Task to carry out:
Each entry must appear in the answer exactly as given.

Available records:
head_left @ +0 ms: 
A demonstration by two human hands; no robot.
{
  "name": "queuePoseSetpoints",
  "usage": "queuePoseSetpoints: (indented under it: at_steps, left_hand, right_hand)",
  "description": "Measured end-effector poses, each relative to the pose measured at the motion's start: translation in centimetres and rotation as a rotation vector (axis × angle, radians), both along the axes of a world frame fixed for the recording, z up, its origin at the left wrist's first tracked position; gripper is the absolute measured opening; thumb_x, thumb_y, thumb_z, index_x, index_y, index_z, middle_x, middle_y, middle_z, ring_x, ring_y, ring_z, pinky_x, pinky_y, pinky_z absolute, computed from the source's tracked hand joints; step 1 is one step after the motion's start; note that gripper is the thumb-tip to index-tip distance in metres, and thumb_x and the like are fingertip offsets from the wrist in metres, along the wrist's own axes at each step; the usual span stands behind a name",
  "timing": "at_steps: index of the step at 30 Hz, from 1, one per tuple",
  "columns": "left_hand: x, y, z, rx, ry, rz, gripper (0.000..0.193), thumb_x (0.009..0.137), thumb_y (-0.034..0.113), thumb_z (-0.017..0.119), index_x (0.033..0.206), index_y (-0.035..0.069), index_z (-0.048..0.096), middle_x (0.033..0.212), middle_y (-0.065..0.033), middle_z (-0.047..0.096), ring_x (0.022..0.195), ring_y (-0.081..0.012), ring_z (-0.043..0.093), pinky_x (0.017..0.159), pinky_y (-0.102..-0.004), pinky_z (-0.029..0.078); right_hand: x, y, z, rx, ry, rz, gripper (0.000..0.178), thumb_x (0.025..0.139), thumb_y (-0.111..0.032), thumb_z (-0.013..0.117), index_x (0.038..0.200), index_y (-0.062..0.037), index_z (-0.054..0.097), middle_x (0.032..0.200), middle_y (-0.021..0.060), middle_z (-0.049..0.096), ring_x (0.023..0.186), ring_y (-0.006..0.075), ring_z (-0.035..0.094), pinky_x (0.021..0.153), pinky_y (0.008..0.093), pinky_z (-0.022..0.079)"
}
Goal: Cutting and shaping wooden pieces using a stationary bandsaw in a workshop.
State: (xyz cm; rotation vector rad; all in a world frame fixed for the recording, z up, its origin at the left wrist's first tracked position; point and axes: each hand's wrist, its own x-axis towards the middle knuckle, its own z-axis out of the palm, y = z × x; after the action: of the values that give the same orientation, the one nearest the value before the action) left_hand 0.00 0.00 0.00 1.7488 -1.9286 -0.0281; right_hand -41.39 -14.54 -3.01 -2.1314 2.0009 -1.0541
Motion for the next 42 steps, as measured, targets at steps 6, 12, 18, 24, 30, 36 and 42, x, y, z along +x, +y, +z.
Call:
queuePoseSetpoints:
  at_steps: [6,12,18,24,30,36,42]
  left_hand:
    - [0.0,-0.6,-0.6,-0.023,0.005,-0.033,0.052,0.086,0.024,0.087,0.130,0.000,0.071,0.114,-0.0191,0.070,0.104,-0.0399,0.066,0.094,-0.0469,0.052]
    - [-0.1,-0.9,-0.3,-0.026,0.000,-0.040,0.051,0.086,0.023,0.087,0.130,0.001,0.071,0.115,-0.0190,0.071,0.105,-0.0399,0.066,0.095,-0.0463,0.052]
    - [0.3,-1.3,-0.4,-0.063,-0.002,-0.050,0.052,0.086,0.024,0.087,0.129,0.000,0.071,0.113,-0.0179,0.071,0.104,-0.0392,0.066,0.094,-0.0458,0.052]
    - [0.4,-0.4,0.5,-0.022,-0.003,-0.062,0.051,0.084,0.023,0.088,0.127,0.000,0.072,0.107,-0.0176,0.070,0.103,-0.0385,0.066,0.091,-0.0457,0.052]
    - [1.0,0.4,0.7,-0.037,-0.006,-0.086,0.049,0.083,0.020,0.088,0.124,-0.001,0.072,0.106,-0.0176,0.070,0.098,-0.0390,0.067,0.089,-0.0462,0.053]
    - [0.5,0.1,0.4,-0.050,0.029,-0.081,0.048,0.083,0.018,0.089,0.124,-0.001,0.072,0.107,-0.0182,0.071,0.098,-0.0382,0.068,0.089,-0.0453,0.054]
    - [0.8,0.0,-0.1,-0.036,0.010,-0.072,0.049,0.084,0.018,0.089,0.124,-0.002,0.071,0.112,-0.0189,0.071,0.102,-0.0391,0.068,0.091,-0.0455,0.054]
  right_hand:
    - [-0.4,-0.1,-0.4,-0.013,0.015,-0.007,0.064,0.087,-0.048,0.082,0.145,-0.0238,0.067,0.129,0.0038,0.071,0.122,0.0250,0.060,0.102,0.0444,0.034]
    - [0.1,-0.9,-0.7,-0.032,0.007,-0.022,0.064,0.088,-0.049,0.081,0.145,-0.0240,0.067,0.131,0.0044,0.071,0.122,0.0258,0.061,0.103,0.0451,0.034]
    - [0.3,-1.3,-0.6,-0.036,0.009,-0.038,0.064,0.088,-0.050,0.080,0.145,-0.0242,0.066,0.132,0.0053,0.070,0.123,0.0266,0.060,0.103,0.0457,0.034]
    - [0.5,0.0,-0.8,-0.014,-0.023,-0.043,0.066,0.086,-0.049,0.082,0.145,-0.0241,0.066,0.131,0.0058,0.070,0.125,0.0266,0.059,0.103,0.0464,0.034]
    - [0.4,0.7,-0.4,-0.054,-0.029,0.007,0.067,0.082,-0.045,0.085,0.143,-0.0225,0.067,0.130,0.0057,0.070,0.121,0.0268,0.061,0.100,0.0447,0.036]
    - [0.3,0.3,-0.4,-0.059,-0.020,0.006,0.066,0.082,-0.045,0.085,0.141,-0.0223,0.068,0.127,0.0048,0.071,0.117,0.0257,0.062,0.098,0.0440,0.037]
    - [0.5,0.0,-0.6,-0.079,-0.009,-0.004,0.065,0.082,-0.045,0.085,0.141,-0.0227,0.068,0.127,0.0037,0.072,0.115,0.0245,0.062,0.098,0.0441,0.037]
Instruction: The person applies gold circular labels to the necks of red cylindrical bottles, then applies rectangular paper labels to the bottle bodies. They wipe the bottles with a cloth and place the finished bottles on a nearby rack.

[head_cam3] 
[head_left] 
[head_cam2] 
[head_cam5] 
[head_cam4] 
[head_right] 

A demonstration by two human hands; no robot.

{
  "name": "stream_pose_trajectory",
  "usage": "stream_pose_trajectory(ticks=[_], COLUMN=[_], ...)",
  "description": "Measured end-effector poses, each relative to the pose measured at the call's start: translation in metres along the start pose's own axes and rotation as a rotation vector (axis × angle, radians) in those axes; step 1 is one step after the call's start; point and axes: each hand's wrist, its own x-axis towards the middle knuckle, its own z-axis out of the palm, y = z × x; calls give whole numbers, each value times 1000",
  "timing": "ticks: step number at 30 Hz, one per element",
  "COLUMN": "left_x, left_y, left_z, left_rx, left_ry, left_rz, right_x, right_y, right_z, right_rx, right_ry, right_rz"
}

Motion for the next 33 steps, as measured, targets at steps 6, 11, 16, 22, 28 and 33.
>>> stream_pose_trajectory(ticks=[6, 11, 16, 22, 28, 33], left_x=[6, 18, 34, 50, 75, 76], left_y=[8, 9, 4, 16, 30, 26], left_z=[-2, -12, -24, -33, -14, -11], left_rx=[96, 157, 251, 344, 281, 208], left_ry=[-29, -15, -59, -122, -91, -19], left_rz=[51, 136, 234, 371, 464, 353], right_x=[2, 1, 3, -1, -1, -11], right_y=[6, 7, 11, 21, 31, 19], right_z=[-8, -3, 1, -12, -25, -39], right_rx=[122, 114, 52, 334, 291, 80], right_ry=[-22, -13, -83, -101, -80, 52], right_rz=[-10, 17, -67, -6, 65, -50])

Answer below:
head_left @ +0 ms: 
A demonstration by two human hands; no robot.
{
  "name": "queuePoseSetpoints",
  "usage": "queuePoseSetpoints: (indented under it: at_steps, left_hand, right_hand)",
  "description": "Measured end-effector poses, each relative to the pose measured at the motion's start: translation in centimetres and rotation as a rotation vector (axis × angle, radians), both along the axes of a world frame fixed for the recording, z up, its origin at the left wrist's first tracked position; gripper is the absolute measured opening; thumb_x, thumb_y, thumb_z, index_x, index_y, index_z, middle_x, middle_y, middle_z, ring_x, ring_y, ring_z, pinky_x, pinky_y, pinky_z absolute, computed from the source's tracked hand joints; step 1 is one step after the motion's start; note that gripper is the thumb-tip to index-tip distance in metres, and thumb_x and the like are fingertip offsets from the wrist in metres, along the wrist's own axes at each step; the usual span stands behind a name",
  "timing": "at_steps: index of the step at 30 Hz, from 1, one per tuple",
  "columns": "left_hand: x, y, z, rx, ry, rz, gripper (0.000..0.193), thumb_x (0.009..0.137), thumb_y (-0.034..0.113), thumb_z (-0.017..0.119), index_x (0.033..0.206), index_y (-0.035..0.069), index_z (-0.048..0.096), middle_x (0.033..0.212), middle_y (-0.065..0.033), middle_z (-0.047..0.096), ring_x (0.022..0.195), ring_y (-0.081..0.012), ring_z (-0.043..0.093), pinky_x (0.017..0.159), pinky_y (-0.102..-0.004), pinky_z (-0.029..0.078); right_hand: x, y, z, rx, ry, rz, gripper (0.000..0.178), thumb_x (0.025..0.139), thumb_y (-0.111..0.032), thumb_z (-0.013..0.117), index_x (0.038..0.200), index_y (-0.062..0.037), index_z (-0.054..0.097), middle_x (0.032..0.200), middle_y (-0.021..0.060), middle_z (-0.049..0.096), ring_x (0.023..0.186), ring_y (-0.006..0.075), ring_z (-0.035..0.094), pinky_x (0.021..0.153), pinky_y (0.008..0.093), pinky_z (-0.022..0.079)"
}
Goal: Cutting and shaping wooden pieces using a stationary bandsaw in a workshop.
State: (xyz cm; rotation vector rad; all in a world frame fixed for the recording, z up, its origin at the left wrist's first tracked position; point and axes: each hand's wrist, its own x-axis towards the middle knuckle, its own z-axis out of the palm, y = z × x; after the action: of the values that give the same orientation, the one nearest the value before the action) left_hand 0.00 0.00 0.00 1.7488 -1.9286 -0.0281; right_hand -41.39 -14.54 -3.01 -2.1314 2.0009 -1.0541
Motion for the next 42 steps, as measured, targets at steps 6, 12, 18, 24, 30, 36 and 42, x, y, z along +x, +y, +z.
Call:
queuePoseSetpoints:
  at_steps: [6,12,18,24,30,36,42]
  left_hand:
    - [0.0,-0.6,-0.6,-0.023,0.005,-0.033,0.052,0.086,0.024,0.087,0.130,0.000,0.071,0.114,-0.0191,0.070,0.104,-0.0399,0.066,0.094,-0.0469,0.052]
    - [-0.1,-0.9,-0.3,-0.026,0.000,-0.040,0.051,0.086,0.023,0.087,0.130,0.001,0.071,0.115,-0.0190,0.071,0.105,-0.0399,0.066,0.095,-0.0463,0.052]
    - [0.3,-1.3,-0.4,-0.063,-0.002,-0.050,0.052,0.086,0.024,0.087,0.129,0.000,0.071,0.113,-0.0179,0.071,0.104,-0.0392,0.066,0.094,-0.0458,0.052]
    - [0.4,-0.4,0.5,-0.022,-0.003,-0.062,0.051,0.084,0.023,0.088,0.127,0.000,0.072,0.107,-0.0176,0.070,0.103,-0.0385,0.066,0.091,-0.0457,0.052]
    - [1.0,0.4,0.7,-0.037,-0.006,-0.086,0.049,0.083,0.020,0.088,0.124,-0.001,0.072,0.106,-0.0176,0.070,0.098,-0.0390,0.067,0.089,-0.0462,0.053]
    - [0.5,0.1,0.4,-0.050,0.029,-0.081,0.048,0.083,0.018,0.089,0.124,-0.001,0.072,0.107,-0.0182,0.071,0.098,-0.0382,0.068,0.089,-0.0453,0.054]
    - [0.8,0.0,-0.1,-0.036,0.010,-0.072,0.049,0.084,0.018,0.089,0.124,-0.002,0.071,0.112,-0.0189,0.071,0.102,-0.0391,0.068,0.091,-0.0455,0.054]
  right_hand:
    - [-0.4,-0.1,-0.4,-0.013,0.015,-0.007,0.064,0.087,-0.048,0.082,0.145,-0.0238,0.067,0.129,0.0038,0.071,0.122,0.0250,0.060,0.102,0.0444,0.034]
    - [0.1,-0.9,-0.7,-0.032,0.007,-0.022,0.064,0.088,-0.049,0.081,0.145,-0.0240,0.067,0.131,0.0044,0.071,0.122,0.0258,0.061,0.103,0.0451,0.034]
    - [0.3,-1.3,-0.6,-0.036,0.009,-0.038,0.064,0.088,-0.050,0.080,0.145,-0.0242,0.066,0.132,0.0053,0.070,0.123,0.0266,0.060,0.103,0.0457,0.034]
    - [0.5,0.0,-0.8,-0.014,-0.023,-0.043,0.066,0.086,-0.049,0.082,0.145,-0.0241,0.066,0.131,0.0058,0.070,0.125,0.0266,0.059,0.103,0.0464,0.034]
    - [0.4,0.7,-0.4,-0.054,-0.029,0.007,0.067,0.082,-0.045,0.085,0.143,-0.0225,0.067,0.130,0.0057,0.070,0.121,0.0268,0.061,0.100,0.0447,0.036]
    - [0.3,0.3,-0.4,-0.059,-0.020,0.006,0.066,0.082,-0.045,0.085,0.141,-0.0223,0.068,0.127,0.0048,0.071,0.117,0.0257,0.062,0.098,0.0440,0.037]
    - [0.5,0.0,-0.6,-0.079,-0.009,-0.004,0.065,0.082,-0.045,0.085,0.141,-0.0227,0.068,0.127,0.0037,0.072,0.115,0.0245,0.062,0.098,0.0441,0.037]
Instruction: The person applies gold circular labels to the necks of red cylindrical bottles, then applies rectangular paper labels to the bottle bodies. They wipe the bottles with a cloth and place the finished bottles on a nearby rack.

[head_cam3] 
[head_left] 
[head_cam2] 
[head_cam5] 
[head_cam4] 
[head_right] 

A demonstration by two human hands; no robot.

{
  "name": "stream_pose_trajectory",
  "usage": "stream_pose_trajectory(ticks=[_], COLUMN=[_], ...)",
  "description": "Measured end-effector poses, each relative to the pose measured at the call's start: translation in metres along the start pose's own axes and rotation as a rotation vector (axis × angle, radians) in those axes; step 1 is one step after the call's start; point and axes: each hand's wrist, its own x-axis towards the middle knuckle, its own z-axis out of the palm, y = z × x; calls give whole numbers, each value times 1000",
  "timing": "ticks: step number at 30 Hz, one per element",
  "COLUMN": "left_x, left_y, left_z, left_rx, left_ry, left_rz, right_x, right_y, right_z, right_rx, right_ry, right_rz"
}

Motion for the next 33 steps, as measured, targets at steps 6, 11, 16, 22, 28 and 33.
>>> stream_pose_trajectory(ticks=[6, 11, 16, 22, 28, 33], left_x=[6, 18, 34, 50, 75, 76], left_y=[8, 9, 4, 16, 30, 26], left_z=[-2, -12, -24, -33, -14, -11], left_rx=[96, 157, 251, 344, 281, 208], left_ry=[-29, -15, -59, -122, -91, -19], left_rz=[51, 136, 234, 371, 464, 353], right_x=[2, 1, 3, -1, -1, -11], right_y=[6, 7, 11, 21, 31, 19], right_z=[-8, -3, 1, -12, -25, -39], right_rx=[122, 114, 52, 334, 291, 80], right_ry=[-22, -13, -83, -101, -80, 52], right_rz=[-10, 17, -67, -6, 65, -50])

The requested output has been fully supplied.